→ Exercise goal: In the material below, find each line that contains the word "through" and copy it.

→ Source material:

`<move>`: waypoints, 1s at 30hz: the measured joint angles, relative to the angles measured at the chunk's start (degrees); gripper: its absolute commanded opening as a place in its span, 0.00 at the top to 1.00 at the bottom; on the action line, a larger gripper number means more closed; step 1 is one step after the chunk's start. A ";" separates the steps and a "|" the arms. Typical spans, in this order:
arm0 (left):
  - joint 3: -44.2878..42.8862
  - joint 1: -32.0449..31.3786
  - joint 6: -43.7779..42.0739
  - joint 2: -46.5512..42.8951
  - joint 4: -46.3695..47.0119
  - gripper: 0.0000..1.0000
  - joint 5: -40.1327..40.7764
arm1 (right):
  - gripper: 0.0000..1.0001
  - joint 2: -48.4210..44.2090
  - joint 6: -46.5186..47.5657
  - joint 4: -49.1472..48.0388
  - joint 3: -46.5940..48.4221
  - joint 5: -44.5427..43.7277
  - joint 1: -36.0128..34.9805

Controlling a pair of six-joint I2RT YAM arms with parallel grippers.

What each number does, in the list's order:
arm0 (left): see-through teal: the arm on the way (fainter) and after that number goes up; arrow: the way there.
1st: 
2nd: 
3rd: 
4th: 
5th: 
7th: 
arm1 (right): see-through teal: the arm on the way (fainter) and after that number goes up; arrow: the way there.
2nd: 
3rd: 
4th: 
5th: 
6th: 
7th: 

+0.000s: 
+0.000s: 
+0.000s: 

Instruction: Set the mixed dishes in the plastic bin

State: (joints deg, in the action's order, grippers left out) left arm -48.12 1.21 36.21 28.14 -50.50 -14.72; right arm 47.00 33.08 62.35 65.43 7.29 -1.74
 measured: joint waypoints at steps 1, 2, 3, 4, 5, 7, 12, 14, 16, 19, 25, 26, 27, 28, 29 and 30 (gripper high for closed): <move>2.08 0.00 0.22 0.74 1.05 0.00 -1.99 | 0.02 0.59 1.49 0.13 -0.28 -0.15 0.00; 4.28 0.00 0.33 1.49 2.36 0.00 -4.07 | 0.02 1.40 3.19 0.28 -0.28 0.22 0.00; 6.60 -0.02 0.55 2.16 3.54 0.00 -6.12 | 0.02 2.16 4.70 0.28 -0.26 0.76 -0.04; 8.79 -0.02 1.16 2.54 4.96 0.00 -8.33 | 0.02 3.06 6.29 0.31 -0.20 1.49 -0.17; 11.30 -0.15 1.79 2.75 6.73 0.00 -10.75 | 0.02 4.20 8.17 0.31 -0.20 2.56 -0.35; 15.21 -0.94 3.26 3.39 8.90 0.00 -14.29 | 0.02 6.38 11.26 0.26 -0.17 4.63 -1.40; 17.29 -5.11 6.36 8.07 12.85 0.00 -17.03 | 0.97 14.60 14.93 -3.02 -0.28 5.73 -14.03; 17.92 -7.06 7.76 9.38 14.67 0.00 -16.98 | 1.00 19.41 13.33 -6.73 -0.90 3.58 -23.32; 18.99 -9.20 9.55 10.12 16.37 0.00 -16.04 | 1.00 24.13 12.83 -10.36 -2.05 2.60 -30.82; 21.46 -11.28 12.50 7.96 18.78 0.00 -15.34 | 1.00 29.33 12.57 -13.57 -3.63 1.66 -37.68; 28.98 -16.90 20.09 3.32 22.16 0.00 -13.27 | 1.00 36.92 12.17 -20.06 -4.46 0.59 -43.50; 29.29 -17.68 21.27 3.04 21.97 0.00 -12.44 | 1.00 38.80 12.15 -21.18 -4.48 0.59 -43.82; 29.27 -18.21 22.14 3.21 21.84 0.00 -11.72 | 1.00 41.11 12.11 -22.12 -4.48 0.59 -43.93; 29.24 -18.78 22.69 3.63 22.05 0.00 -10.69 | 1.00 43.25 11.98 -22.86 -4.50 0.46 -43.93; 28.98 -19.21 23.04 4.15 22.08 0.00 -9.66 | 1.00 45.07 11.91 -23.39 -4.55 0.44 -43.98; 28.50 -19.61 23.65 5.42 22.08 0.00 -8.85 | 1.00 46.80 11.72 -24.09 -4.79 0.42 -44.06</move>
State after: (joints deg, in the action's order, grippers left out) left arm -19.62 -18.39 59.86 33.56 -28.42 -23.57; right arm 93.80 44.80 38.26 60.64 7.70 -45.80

→ Response area:
arm0 (left): see-through teal: the arm on the way (fainter) and after that number goes up; arrow: the way there.
arm1 (right): see-through teal: the arm on the way (fainter) and after that number goes up; arrow: the way there.

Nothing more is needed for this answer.